**Exercise requirements**
Could you print each of the records below exactly?

**Provided data**
=====
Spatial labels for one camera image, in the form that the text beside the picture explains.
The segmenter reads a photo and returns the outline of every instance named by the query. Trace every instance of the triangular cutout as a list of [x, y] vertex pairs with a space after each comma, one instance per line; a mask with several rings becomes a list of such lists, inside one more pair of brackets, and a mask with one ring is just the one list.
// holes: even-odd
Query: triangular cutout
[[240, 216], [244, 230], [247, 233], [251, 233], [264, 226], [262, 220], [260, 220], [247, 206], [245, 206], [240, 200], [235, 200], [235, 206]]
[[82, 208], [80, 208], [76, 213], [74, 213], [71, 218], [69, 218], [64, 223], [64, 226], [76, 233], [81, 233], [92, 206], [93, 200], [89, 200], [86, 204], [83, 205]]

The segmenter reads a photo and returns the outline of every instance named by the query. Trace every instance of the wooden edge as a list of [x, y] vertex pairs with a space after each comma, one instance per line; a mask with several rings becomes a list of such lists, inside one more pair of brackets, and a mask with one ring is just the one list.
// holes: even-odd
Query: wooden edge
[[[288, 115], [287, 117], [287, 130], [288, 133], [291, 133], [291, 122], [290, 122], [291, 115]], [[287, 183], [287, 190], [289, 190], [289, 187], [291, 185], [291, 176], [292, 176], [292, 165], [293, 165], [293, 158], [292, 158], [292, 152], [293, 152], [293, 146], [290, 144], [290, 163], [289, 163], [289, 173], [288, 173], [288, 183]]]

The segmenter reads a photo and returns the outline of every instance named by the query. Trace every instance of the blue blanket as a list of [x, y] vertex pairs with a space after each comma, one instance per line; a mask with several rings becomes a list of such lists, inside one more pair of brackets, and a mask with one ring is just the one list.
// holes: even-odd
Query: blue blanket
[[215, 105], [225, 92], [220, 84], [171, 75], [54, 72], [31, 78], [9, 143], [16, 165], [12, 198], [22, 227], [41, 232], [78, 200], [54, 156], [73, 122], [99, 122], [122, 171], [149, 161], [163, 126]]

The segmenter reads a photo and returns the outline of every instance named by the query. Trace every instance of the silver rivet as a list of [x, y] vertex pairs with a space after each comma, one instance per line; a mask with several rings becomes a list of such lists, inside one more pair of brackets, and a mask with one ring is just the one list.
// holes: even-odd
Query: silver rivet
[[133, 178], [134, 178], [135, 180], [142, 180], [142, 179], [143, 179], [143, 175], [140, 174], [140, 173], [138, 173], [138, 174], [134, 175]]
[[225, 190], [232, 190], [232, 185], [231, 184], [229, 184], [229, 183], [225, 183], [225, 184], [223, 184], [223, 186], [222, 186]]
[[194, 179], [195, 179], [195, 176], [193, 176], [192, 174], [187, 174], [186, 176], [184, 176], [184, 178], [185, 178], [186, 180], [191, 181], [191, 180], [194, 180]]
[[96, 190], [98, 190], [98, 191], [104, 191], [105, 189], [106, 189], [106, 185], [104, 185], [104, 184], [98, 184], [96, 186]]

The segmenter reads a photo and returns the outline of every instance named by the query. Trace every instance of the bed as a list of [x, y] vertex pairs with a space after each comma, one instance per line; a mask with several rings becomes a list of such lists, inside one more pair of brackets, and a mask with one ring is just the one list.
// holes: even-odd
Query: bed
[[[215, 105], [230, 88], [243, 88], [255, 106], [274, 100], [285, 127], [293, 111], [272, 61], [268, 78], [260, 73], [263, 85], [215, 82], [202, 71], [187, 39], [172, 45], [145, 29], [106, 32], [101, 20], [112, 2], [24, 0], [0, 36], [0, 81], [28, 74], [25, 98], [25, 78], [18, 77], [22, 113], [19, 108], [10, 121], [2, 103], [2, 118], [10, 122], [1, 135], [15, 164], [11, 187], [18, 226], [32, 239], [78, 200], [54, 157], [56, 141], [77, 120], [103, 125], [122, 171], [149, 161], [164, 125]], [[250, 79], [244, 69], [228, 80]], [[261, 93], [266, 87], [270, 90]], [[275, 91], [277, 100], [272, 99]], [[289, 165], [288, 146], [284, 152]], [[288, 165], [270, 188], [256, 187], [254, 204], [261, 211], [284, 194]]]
=====
**Reply to the exercise**
Spatial labels for one camera image, in the form that the text beside the picture explains.
The segmenter reads a photo and returns the outline of every instance named by the query. Trace every instance of the triangular cutout as a list of [x, y] vertex pairs with a space after each comma, one instance per line; a mask with several rings becomes a list of such lists, inside one more pair of brackets, and a mask with one ring is just the one list.
// holes: even-odd
Query: triangular cutout
[[240, 216], [244, 230], [247, 233], [251, 233], [264, 226], [262, 220], [260, 220], [247, 206], [245, 206], [240, 200], [235, 200], [235, 206]]
[[82, 208], [80, 208], [76, 213], [74, 213], [71, 218], [69, 218], [64, 223], [64, 226], [76, 233], [81, 233], [92, 206], [93, 200], [89, 200], [86, 204], [83, 205]]

The segmenter reads a photo and returns the outline of every instance named by the query. Trace every instance of the wooden edge as a list of [x, y] vertex pairs with a space after each comma, one instance per line; a mask with several rings becomes a list of such lists, inside one more pair of brackets, and a mask with one ring is just the one list.
// holes: even-odd
Query: wooden edge
[[[288, 115], [287, 117], [287, 130], [288, 133], [291, 133], [291, 122], [290, 122], [291, 115]], [[287, 183], [287, 190], [289, 190], [289, 187], [291, 185], [291, 176], [292, 176], [292, 165], [293, 165], [293, 158], [292, 158], [292, 152], [293, 152], [293, 146], [290, 144], [290, 163], [289, 163], [289, 173], [288, 173], [288, 183]]]

The segmenter reads a photo and returns the outline of every instance named by the query. Trace every instance of the blue blanket as a list of [x, y] vertex pairs with a space after each comma, one instance per line; a mask with several rings becomes a list of such lists, inside one more pair of brackets, and a mask with one ring is just the one list.
// holes: even-odd
Query: blue blanket
[[215, 105], [225, 92], [220, 84], [171, 75], [54, 72], [31, 78], [9, 143], [16, 165], [12, 198], [22, 227], [41, 232], [78, 200], [54, 156], [73, 122], [99, 122], [122, 171], [149, 161], [163, 126]]

The segmenter reads a photo and returns the outline of every instance named by the query. Trace every instance of the silver rivet as a list of [x, y] vertex pairs with a space after each comma, one instance per line; a mask with several rings becomes a list of such lists, inside one more pair of brackets, and a mask with one ring is just the one list.
// holes: even-odd
Query: silver rivet
[[133, 178], [134, 178], [135, 180], [142, 180], [142, 179], [143, 179], [143, 175], [140, 174], [140, 173], [138, 173], [138, 174], [134, 175]]
[[225, 190], [232, 190], [232, 185], [231, 184], [229, 184], [229, 183], [225, 183], [225, 184], [223, 184], [223, 186], [222, 186]]
[[194, 179], [195, 179], [195, 176], [193, 176], [192, 174], [187, 174], [186, 176], [184, 176], [184, 178], [185, 178], [186, 180], [191, 181], [191, 180], [194, 180]]
[[96, 190], [98, 190], [98, 191], [104, 191], [105, 189], [106, 189], [106, 185], [104, 185], [104, 184], [98, 184], [96, 186]]

The segmenter reads a photo and returns the outline of every instance named by the query. Trace every instance of the bed as a list of [x, y] vertex pairs with a space after each comma, one instance per line; a mask with several rings becomes a list of such lists, inside one more pair of brackets, and a mask with one ring is just the one list.
// holes: even-odd
Query: bed
[[[215, 105], [230, 88], [243, 88], [255, 106], [274, 100], [285, 127], [293, 111], [272, 61], [268, 78], [260, 73], [263, 85], [215, 82], [202, 71], [187, 39], [172, 45], [145, 29], [106, 32], [101, 20], [112, 2], [24, 0], [0, 36], [0, 81], [28, 74], [25, 98], [25, 78], [18, 77], [22, 113], [19, 108], [10, 121], [2, 103], [2, 118], [10, 122], [1, 135], [15, 164], [11, 187], [18, 226], [32, 239], [78, 200], [54, 157], [56, 141], [77, 120], [103, 125], [122, 171], [149, 161], [164, 125]], [[250, 79], [244, 69], [228, 80]], [[261, 93], [266, 87], [270, 90]], [[275, 91], [277, 100], [272, 99]], [[289, 165], [288, 146], [284, 152]], [[288, 165], [270, 188], [256, 187], [254, 204], [261, 211], [284, 194]]]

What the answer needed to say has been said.